- ASSIGNMENT -
In the entries that follow, find the word "here" and report each line it is on.

- DATA FOR THIS EXERCISE -
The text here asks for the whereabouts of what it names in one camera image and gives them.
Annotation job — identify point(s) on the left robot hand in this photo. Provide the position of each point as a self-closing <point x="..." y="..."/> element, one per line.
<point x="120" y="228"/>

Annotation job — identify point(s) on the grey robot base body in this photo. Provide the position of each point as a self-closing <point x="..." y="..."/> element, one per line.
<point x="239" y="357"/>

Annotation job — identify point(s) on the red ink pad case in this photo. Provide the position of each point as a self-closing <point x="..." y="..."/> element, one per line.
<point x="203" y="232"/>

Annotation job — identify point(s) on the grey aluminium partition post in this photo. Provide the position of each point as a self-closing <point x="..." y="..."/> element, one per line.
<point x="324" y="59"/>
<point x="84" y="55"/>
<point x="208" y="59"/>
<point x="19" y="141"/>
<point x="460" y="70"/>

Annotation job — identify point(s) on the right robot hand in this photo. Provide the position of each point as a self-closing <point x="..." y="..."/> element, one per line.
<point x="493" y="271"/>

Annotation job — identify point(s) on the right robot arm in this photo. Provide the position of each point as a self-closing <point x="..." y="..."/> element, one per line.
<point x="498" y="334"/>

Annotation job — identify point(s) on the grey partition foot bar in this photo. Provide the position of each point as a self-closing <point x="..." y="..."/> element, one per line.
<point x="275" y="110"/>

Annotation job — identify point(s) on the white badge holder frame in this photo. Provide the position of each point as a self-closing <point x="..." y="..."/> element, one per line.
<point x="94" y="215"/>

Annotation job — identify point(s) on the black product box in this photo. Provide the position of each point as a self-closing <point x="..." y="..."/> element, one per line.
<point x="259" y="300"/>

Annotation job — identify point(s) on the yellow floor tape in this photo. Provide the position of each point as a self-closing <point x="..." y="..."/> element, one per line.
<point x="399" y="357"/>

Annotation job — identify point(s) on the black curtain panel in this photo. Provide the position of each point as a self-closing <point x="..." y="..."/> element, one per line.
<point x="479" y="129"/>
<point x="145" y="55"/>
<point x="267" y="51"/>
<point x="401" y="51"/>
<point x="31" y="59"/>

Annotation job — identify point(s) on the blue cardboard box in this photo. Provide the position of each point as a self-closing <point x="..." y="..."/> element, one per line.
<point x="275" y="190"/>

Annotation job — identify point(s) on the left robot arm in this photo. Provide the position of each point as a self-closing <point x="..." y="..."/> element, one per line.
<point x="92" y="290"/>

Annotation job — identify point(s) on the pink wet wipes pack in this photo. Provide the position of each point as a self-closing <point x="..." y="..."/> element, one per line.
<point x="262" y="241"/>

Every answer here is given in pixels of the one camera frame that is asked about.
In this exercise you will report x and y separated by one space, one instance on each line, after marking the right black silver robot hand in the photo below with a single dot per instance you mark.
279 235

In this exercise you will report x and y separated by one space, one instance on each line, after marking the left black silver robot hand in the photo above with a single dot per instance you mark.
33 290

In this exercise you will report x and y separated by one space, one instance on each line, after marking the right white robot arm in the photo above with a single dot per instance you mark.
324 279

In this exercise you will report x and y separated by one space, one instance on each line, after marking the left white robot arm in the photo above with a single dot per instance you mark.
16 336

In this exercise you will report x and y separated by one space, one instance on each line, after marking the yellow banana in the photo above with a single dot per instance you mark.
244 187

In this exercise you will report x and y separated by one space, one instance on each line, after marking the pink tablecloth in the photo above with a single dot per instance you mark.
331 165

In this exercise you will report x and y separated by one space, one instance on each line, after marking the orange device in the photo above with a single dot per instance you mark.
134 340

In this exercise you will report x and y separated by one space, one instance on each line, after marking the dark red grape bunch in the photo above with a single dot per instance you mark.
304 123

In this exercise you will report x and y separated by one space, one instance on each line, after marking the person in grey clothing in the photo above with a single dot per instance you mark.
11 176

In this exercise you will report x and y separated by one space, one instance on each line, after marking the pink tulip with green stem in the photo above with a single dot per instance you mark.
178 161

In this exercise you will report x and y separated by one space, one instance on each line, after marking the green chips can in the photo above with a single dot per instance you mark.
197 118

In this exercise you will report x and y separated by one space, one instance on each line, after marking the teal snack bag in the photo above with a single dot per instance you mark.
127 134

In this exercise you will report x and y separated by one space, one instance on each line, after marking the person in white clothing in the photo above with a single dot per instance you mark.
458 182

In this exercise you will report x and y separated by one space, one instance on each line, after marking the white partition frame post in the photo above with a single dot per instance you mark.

- EXPECTED OUTPUT -
The text here asks for the whereabouts of what it names in one camera image and gives them.
Every answer here is given in pixels of the one camera frame that is asked about.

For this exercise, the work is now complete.